Parameters of the initial model based on the original topology (1) are
determined by overall fitting of experimental data using a genetic algorithm
(GA, see Methods) for all molecules (i = 1,2,..n) and at all
conditions (k = 0,1,…m), here n = 5 and m = 4.
(2). If the overall error E = max(ει,κ) between
experimental and simulation profiles is higher than the set tolerance (3)
(see Eq. 5) in Methods), the model is not acceptable. As the next step, the
n molecules' activation profiles are ranked from the one showing
highest (i = 1) to the lowest (i = n) error (4) for
individual molecule's (5) best fitting in wildtype (6) and m other
experimental conditions (6′). If the simulation of the
ith molecule fit reasonably in the
kth condition (individual error
εi,k ≤ 0.15) (7), we check the next condition
(k+1), else we modify the current topology according to response
rules (8) (see Figure 3) and restart the procedure
from wildtype condition again (6).

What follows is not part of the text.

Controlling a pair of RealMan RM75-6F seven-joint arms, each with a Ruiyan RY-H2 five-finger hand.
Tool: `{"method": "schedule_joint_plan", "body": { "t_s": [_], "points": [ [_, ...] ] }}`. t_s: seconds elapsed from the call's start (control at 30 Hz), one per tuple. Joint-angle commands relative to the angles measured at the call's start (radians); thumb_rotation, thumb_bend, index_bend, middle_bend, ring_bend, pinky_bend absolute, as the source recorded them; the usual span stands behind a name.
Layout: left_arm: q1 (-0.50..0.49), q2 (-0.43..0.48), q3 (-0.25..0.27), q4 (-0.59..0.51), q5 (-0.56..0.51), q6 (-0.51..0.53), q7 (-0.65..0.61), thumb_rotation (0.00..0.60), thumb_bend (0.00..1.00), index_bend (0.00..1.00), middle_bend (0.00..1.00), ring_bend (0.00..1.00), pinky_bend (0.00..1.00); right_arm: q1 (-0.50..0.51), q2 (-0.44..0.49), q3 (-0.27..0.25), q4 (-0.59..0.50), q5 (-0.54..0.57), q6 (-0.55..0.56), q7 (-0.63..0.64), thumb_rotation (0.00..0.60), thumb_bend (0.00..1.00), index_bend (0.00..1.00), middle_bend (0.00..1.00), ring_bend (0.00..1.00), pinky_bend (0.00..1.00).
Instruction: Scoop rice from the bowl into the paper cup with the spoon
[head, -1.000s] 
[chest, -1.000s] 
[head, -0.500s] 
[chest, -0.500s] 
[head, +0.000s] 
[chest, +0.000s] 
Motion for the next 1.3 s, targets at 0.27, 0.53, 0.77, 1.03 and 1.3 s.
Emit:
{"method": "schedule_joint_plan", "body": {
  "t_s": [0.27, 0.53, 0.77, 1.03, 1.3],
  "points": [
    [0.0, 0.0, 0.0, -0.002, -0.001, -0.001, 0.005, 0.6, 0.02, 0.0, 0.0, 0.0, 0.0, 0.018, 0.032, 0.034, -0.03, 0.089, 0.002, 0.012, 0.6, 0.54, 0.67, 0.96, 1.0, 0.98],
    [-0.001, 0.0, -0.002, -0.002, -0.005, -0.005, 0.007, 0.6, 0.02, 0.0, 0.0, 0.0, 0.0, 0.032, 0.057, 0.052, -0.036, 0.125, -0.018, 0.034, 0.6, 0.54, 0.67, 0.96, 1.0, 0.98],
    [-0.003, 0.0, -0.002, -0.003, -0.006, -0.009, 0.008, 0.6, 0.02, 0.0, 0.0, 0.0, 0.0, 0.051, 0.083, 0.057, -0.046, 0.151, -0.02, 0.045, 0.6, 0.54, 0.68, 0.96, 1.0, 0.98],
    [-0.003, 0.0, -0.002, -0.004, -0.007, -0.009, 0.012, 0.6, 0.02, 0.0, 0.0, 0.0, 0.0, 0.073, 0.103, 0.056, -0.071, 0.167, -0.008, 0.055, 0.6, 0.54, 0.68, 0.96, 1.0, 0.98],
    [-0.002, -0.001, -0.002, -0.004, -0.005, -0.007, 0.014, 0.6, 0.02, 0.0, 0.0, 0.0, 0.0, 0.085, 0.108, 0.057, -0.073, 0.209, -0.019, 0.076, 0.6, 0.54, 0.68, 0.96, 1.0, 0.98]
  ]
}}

If all m conditions fit for the
ith molecule (9–10) without any changes applied to
the topology, we proceed to the next molecule (i+1) (11). If any
change is necessary to the topology, the parameters have to be refitted for
all molecules from the first molecule (i = 1). The whole procedure is
repeated until the resultant model fit all experimental profiles of the
n molecules within the error tolerance (12).